Re: [PATCH v3 5/5] selftests/resctrl: Add non-contiguous CBMs CAT test

[Date Prev][Date Next][Thread Prev][Thread Next][Date Index][Thread Index]

 



Hi Maciej,

On 2/2/2024 2:17 AM, Maciej Wieczor-Retman wrote:
> On 2024-02-01 at 11:47:44 -0800, Reinette Chatre wrote:
>> Hi Maciej,
>>
>> On 1/31/2024 4:55 AM, Maciej Wieczor-Retman wrote:
>>> On 2024-01-26 at 13:10:18 -0800, Reinette Chatre wrote:
>>>> On 1/25/2024 3:13 AM, Maciej Wieczor-Retman wrote:
>>>>> +	if (sparse_masks != ((ecx >> 3) & 1)) {
>>>>> +		ksft_print_msg("CPUID output doesn't match 'sparse_masks' file content!\n");
>>>>> +		return -1;
>>>>
>>>> If I understand correctly this falls into the "test failure" [1] category
>>>> and should return 1? ...
>>>>
>>>>> +	}
>>>>> +
>>>>> +	/* Write checks initialization. */
>>>>> +	ret = get_full_cbm(test->resource, &full_cache_mask);
>>>>> +	if (ret < 0)
>>>>> +		return ret;
>>>>> +	bit_center = count_bits(full_cache_mask) / 2;
>>>>> +	cont_mask = full_cache_mask >> bit_center;
>>>>> +
>>>>> +	/* Contiguous mask write check. */
>>>>> +	snprintf(schemata, sizeof(schemata), "%lx", cont_mask);
>>>>> +	ret = write_schemata("", schemata, uparams->cpu, test->resource);
>>>>> +	if (ret) {
>>>>> +		ksft_print_msg("Write of contiguous CBM failed\n");
>>>>> +		return ret;
>>>>
>>>> ... although here I think the goal to distinguish between test error and test failure
>>>> falls apart since it is not possible to tell within the test if the failure is
>>>> because of error in the test or if test failed.
>>>
>>> Is there even a distinction between test error and failure in resctrl selftest?
>>
>> There is such a distinction in the current tests (and from what I understand the reason
>> behind the logical XOR used in this test) . In existing tests the running of
>> the test precedes and is clearly separate from determining of the test pass/fail.
>> All the current tests have a clear "run the test" phase where data is collected to
>> a file, followed by an analysis (aka "check results") phase that looks at collected
>> data to determine if the test passes or fails.
>> Note how all the "check results" return either 0 or 1 to indicate test pass
>> or fail respectively. Specifically, you can refer to:
>> mbm_test.c->check_results()
>> mba_test.c->check_results()
>> cmt_test.c->check_results()
>> cat_test.c->check_results()
>>
>>> I've been looking at it for a while and can't find any instances where
>>> ksft_test_result_error() would be used. Everywhere I look it's either pass or
>>> fail. By grep-ing over all selftests I found only five tests that use
>>> ksft_test_result_error().
>>
>> Yes, from the user perspective there is no such distinction.

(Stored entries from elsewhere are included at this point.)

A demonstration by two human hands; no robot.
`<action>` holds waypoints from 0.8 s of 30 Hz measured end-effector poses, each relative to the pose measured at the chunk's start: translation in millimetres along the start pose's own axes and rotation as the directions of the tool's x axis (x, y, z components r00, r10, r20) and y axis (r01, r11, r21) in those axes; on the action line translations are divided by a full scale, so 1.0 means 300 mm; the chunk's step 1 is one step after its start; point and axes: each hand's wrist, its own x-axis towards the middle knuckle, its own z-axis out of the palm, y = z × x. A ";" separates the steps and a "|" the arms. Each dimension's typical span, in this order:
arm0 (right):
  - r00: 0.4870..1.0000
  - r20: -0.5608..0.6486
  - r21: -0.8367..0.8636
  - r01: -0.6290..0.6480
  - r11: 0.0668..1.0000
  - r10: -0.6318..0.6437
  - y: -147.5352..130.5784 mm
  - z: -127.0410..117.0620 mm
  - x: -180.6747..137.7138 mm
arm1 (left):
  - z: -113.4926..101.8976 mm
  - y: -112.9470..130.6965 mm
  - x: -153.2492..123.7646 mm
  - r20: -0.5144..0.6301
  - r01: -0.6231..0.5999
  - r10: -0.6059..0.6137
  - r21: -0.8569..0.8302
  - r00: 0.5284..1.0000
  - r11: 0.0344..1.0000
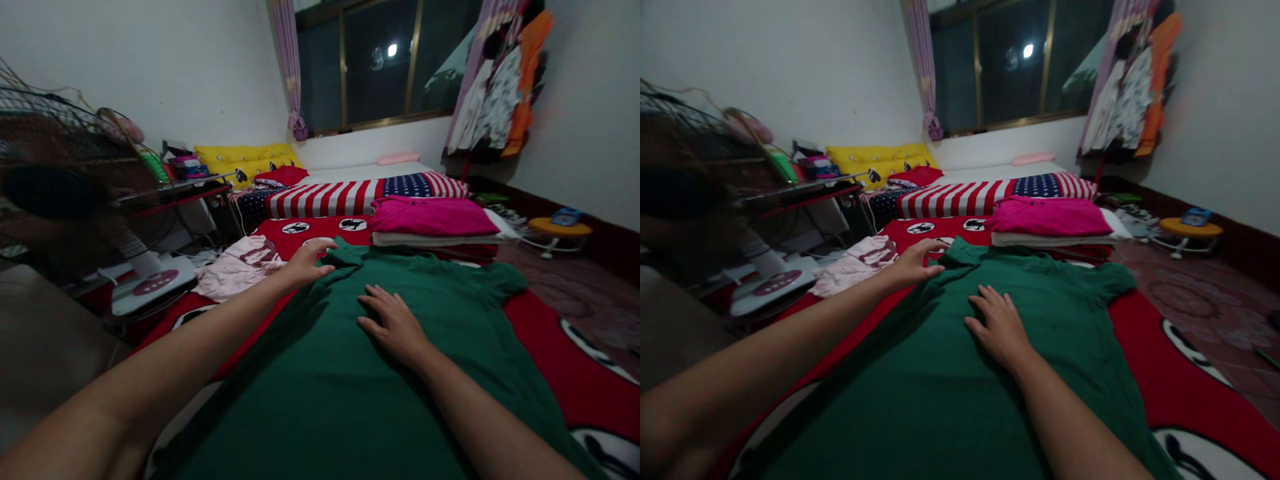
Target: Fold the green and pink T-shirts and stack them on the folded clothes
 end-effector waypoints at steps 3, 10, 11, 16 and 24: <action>1.000 -0.019 0.013 0.010 1.000 -0.010 0.007 0.001 0.002 | -0.065 0.017 -0.186 0.128 0.179 -0.192 0.109 0.973 0.978; 0.998 -0.060 -0.017 0.018 1.000 -0.019 0.018 0.030 0.008 | -0.180 0.086 -0.595 0.302 0.426 -0.482 0.236 0.822 0.874; 0.998 -0.064 -0.033 0.015 0.999 -0.018 0.016 0.032 0.008 | -0.191 0.100 -0.632 0.301 0.428 -0.488 0.246 0.819 0.870; 1.000 -0.015 -0.182 0.018 0.983 -0.021 -0.032 -0.012 0.033 | -0.247 0.136 -0.759 0.357 0.558 -0.585 0.186 0.728 0.808; 0.996 0.013 -0.276 -0.083 0.958 0.090 -0.243 -0.061 0.288 | -0.248 0.122 -0.877 0.389 0.638 -0.599 0.038 0.700 0.769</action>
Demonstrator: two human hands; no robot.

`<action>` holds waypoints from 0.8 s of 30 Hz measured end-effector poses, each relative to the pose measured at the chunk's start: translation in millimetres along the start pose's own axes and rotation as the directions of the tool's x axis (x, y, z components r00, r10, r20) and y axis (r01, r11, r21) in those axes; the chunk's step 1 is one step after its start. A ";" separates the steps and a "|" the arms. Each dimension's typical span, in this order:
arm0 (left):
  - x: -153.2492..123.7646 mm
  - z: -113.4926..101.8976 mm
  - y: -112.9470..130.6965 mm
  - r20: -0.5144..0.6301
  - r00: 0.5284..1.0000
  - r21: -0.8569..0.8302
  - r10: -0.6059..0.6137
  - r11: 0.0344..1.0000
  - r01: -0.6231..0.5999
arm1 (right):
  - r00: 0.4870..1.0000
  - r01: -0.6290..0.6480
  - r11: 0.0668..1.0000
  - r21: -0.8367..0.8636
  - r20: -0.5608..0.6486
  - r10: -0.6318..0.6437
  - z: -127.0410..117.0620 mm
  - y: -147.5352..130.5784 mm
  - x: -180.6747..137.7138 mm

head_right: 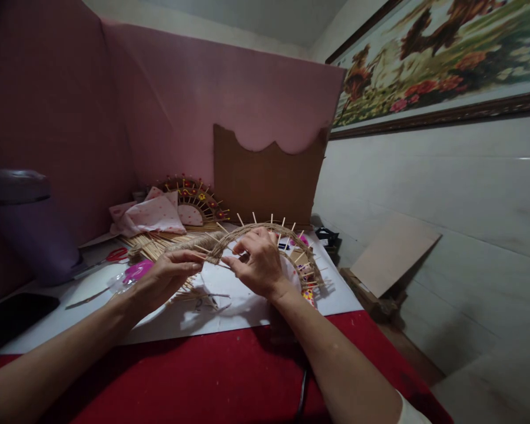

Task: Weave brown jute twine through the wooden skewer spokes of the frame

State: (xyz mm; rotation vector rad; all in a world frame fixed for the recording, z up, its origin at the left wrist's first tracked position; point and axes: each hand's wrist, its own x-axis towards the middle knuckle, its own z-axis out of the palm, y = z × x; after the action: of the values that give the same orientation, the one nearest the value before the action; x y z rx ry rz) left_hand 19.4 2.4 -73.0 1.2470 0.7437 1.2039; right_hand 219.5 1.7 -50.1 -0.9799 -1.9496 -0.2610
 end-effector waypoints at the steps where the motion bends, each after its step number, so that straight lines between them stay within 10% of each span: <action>1: -0.3 0.0 0.2 0.004 1.000 0.005 0.006 1.000 -0.006 | 1.000 -0.004 1.000 -0.001 -0.005 0.004 -0.5 -0.3 0.2; 24: 5.0 -6.4 -0.9 -0.051 0.988 0.127 0.145 0.982 -0.138 | 0.999 0.027 1.000 0.015 0.020 -0.027 0.2 -0.3 -1.1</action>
State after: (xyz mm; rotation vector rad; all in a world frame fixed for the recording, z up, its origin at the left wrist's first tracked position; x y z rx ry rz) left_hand 15.1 9.2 -74.3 1.3895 0.7939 1.3323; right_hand 219.5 1.0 -51.0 -0.9504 -1.9814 -0.2522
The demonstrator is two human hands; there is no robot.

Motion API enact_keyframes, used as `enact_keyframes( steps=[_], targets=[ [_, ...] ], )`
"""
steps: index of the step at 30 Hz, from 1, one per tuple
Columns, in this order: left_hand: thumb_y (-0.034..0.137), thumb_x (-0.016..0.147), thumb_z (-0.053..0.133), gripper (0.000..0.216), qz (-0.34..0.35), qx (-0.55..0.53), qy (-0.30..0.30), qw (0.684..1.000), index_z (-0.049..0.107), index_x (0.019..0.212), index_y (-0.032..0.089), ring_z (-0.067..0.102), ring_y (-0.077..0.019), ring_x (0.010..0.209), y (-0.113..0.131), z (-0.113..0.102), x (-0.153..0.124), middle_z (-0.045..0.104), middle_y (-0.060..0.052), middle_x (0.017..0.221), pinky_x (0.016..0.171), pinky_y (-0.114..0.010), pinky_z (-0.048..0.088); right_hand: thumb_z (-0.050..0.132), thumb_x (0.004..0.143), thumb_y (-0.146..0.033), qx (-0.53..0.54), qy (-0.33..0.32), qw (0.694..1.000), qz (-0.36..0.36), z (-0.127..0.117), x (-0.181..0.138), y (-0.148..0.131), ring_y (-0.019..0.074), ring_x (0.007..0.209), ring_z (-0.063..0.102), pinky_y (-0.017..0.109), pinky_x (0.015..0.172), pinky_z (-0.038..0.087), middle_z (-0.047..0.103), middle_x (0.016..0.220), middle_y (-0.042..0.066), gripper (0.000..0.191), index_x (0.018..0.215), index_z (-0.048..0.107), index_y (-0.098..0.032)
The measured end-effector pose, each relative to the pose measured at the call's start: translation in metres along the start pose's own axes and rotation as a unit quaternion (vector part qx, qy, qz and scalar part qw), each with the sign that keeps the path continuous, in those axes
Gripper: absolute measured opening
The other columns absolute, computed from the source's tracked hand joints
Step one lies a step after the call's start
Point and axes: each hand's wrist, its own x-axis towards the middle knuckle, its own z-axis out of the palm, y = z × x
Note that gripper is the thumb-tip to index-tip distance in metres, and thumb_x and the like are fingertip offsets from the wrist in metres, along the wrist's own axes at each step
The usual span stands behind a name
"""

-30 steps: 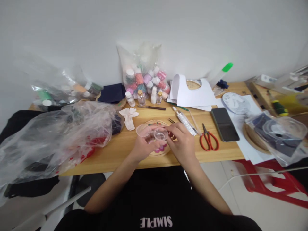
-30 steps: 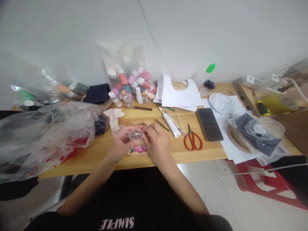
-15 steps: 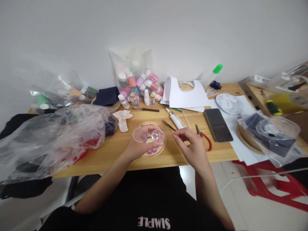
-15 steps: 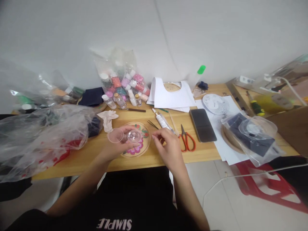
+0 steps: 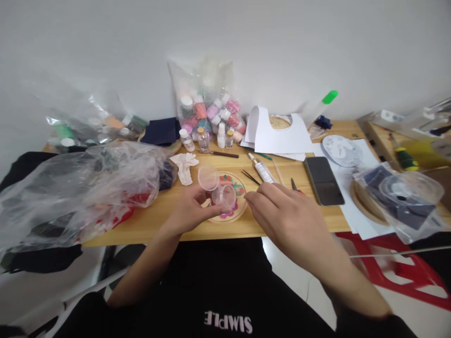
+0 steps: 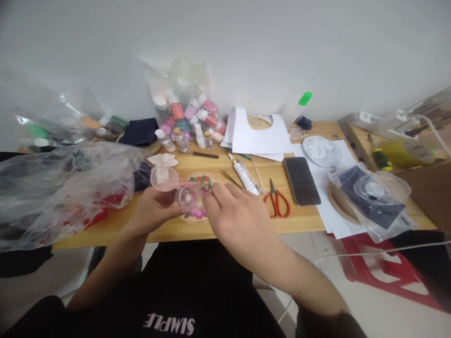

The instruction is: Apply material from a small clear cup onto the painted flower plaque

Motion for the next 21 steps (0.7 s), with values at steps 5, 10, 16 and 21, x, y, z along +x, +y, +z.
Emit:
enact_keyframes(
  steps=[5,10,16,21],
  targets=[
    [0.025,0.056,0.089,0.043,0.017,-0.056,0.041,0.997,0.065,0.092,0.022,0.067,-0.0140,0.070,-0.001,-0.014,-0.012,0.072,0.000,0.081,0.062,-0.025,0.057,0.042,0.091,-0.005,-0.028,0.002,0.998,-0.056,-0.002,0.023,-0.013,0.0156,0.061,0.050,0.029,0.051,0.031,0.059,0.068,0.003,0.028,0.081,0.066,-0.016],
    [0.034,0.053,0.091,0.047,0.027,-0.054,0.058,0.996,0.064,0.089,0.022,0.066,-0.0131,0.068,-0.002,-0.022,-0.015,0.071,0.000,0.079,0.061,-0.024,0.056,0.039,0.091,-0.003,-0.036,0.002,0.996,-0.085,0.001,0.033,-0.019,0.0152,0.058,0.047,0.028,0.050,0.030,0.056,0.063,0.003,0.032,0.078,0.065,-0.016],
    [0.034,0.053,0.092,0.045,0.032,-0.089,0.057,0.994,0.068,0.089,0.023,0.066,-0.0126,0.068,0.002,-0.027,-0.014,0.070,0.002,0.076,0.063,-0.024,0.056,0.039,0.089,-0.002,-0.053,-0.004,0.994,-0.099,-0.001,0.041,-0.022,0.0137,0.057,0.047,0.028,0.051,0.028,0.055,0.062,0.002,0.033,0.076,0.065,-0.017],
    [0.040,0.057,0.090,0.042,0.033,-0.093,0.050,0.994,0.070,0.091,0.025,0.067,-0.0148,0.071,-0.003,-0.030,-0.014,0.071,0.001,0.077,0.066,-0.028,0.056,0.038,0.090,-0.002,-0.022,-0.040,0.994,-0.099,-0.007,0.041,-0.023,0.0130,0.055,0.045,0.028,0.051,0.026,0.056,0.063,0.001,0.032,0.076,0.062,-0.018]
  ],
)
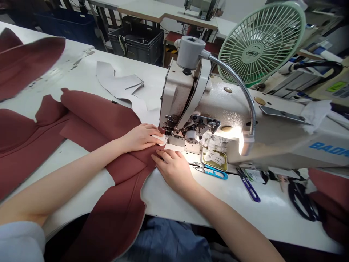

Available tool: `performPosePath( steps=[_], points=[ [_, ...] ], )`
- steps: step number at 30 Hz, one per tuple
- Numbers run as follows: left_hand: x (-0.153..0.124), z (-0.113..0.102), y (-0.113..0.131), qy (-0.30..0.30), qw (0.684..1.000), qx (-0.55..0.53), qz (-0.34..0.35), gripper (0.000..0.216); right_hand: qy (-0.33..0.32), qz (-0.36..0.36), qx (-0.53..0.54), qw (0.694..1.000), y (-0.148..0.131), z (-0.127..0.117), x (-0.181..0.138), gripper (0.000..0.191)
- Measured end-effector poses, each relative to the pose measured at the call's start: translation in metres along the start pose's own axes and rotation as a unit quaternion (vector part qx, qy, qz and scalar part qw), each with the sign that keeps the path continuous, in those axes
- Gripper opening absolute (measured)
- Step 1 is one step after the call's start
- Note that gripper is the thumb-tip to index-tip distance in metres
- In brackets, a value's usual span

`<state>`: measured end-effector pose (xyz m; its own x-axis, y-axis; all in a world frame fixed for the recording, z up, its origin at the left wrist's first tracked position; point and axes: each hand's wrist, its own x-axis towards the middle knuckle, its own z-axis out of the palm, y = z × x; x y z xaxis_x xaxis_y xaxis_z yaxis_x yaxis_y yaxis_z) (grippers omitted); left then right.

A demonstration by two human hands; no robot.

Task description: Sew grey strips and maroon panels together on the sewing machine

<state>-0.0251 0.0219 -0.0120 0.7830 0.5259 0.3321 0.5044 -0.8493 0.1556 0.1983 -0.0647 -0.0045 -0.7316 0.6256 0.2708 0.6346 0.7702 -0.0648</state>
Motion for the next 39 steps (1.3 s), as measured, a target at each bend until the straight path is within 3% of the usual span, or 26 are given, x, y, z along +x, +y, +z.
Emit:
performPosePath(
  steps=[10, 23, 32, 39],
  points=[
    [0.005, 0.002, -0.003, 0.019, 1.000, 0.004, -0.001, 0.028, -0.022, 0.012, 0.002, 1.000, 0.005, -0.004, 0.003, 0.032],
    [0.001, 0.000, 0.004, -0.016, 1.000, 0.004, -0.012, 0.027, -0.023, -0.002, 0.022, 1.000, -0.001, 0.000, 0.000, 0.033],
    [0.012, -0.013, -0.002, -0.036, 0.999, -0.016, -0.010, 0.030, -0.056, 0.005, 0.009, 0.998, -0.012, -0.015, -0.001, 0.046],
    [0.017, -0.010, -0.014, -0.009, 1.000, -0.010, 0.013, 0.026, -0.021, -0.007, -0.035, 0.999, -0.010, 0.000, -0.001, 0.040]
  ],
)
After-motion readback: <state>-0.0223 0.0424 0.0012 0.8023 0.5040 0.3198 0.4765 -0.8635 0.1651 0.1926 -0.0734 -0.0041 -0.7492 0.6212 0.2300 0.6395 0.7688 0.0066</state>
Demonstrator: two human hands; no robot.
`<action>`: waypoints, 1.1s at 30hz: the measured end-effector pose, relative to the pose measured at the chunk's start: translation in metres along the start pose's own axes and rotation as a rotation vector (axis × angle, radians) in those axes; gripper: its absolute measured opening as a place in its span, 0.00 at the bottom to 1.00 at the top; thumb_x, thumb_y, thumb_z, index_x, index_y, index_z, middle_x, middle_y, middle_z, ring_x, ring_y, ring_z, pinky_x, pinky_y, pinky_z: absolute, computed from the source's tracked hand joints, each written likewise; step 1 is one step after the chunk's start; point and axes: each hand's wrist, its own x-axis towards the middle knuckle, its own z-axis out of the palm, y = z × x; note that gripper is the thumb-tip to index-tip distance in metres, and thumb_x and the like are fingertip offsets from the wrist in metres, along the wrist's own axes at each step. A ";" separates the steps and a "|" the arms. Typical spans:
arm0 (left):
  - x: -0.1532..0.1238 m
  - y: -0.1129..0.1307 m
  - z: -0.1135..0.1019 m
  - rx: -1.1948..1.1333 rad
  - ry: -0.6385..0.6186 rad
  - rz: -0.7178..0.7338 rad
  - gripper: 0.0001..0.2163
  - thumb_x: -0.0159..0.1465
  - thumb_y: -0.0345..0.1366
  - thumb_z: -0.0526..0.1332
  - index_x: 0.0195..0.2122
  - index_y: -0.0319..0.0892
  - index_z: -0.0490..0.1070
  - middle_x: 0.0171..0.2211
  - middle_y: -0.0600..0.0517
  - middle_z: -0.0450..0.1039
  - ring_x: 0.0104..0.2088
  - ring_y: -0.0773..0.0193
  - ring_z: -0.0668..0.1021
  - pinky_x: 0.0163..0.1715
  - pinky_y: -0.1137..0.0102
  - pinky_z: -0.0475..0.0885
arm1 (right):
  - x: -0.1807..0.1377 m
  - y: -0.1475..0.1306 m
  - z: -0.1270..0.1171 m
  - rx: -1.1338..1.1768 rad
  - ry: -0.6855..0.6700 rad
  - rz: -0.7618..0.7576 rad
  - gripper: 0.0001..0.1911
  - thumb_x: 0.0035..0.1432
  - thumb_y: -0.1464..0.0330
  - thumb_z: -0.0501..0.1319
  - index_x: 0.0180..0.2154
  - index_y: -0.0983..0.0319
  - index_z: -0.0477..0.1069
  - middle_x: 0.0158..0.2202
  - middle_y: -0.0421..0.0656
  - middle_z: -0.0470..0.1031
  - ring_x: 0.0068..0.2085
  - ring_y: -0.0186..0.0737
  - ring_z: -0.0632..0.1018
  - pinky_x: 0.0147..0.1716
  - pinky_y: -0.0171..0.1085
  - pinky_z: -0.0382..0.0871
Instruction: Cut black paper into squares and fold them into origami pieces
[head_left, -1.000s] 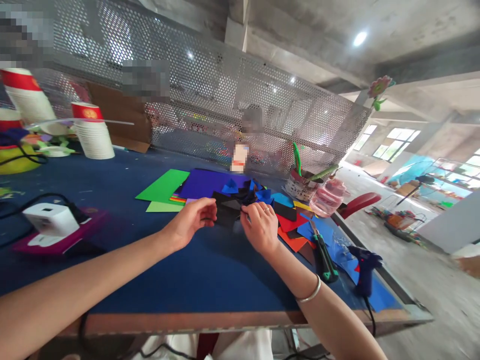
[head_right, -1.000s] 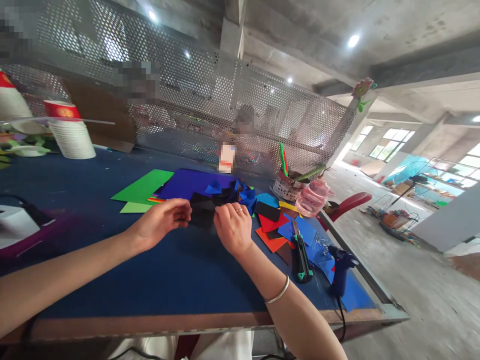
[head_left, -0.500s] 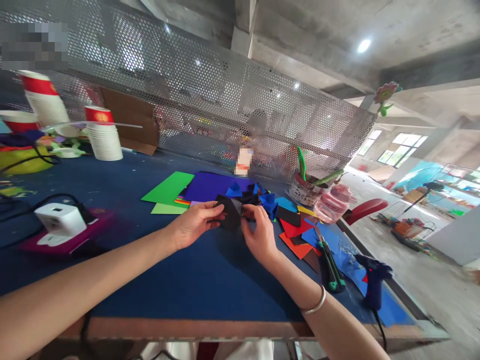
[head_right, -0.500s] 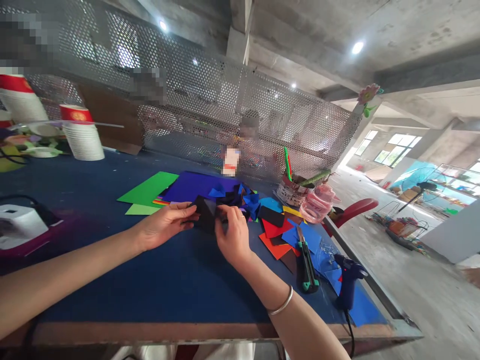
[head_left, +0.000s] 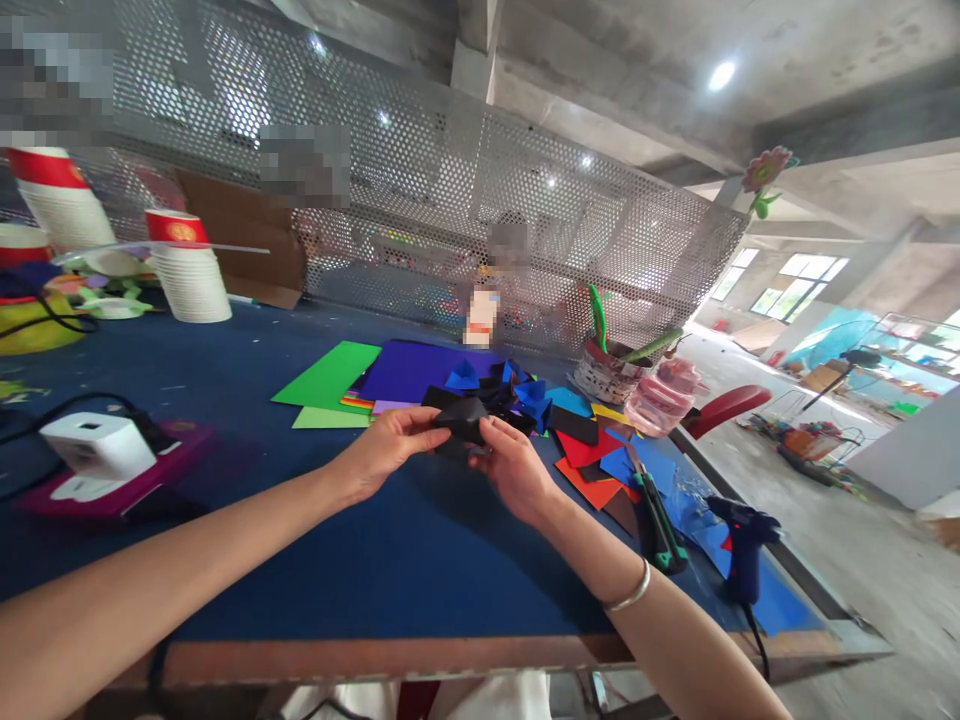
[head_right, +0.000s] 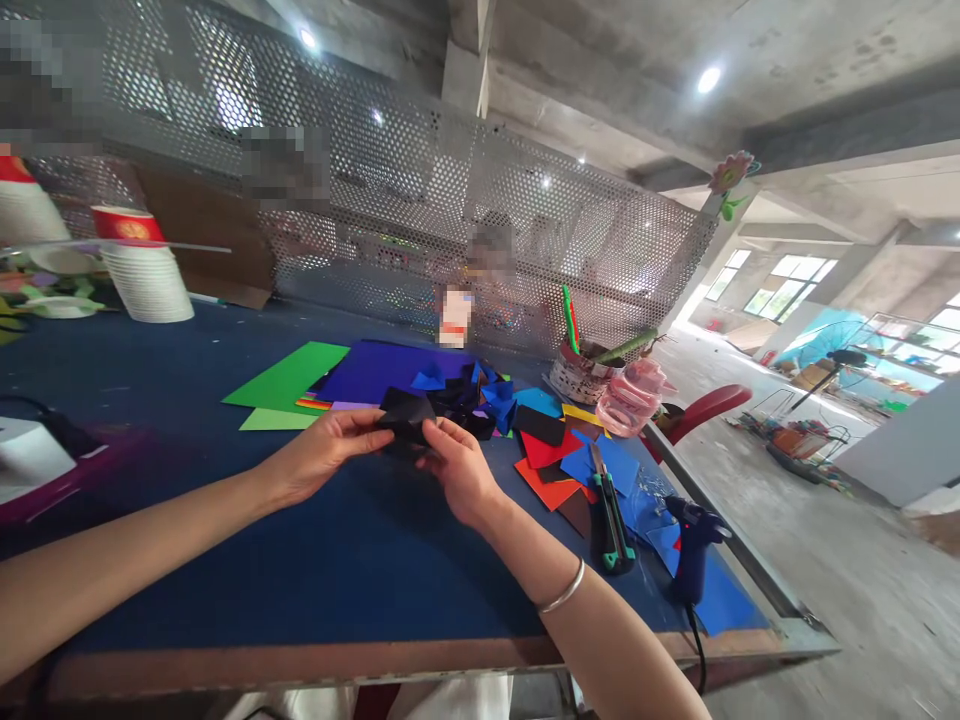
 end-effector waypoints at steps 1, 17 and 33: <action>0.000 -0.001 -0.001 -0.015 -0.009 -0.010 0.16 0.41 0.40 0.85 0.30 0.44 0.87 0.31 0.52 0.83 0.35 0.61 0.74 0.36 0.70 0.67 | -0.001 0.000 0.000 0.024 -0.006 0.005 0.28 0.44 0.43 0.80 0.34 0.58 0.80 0.36 0.41 0.78 0.37 0.38 0.75 0.34 0.35 0.71; 0.003 -0.002 -0.008 -0.227 -0.175 -0.086 0.17 0.49 0.45 0.86 0.31 0.41 0.85 0.32 0.50 0.83 0.34 0.63 0.80 0.35 0.72 0.76 | -0.004 -0.002 0.002 0.067 -0.059 0.031 0.29 0.40 0.45 0.84 0.30 0.59 0.78 0.30 0.36 0.73 0.31 0.31 0.69 0.33 0.32 0.65; 0.000 0.001 -0.007 -0.253 -0.197 -0.112 0.17 0.46 0.42 0.87 0.28 0.42 0.84 0.30 0.50 0.83 0.33 0.62 0.82 0.38 0.71 0.77 | -0.011 -0.007 0.009 -0.038 -0.118 -0.068 0.31 0.43 0.43 0.82 0.25 0.58 0.72 0.27 0.36 0.68 0.31 0.34 0.65 0.36 0.36 0.61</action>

This seems to
>> be entirely internal to the resctrl selftests (but I do not think that this
>> should or can be a hard requirement).
> 
> Okay, thank you, that's what I wanted to know.
> 
>>
>>>
>>> Furthermore there is this one "TODO" in kselftests.h:
>>>
>>> 	/* TODO: how does "error" differ from "fail" or "skip"? */
>>>
>>> If you meant the distintion less literally then I'd say the sparse_masks
>>> comparison to CPUID would be a failure. What I had in mind is that it tries to
>>> validate a resctrl interface relevant to non-contiguous CBMs. If it fails
>>> there is probably something wrong with the code concerning non-contiguous CBMs.
>>
>> Wrong with which code? As I understand this particular check compares the
>> resctrl view of the world to the hardware realities. If this check fails
>> then I do not think this is an issue with the test code (which would make it a test
>> error) but instead a resctrl bug and thus a test failure.
> 
> I also meant a resctrl bug. I was thinking about the kernel resctrl code that
> handles taking the CPUID information about non-contiguous CBMs and putting it in
> the sparse_masks file.
> 
> If there was a hardware problem and CPUID returned wrong information, then the
> check wouldn't fail as sparse_masks relies on CPUID too and both values would
> match. So in view of this I thought that this check could make sure that the
> resctrl kernel code handles CPUID returned information properly.
> 
> So should this check be moved from the "run the test" phase to the end of the
> function ("check results" phase) to signify that it's not an error but a
> failure?

I do not think this test matches the "run" and "check" phases of previous tests,
unless you create a new test for every scenario checked within this test.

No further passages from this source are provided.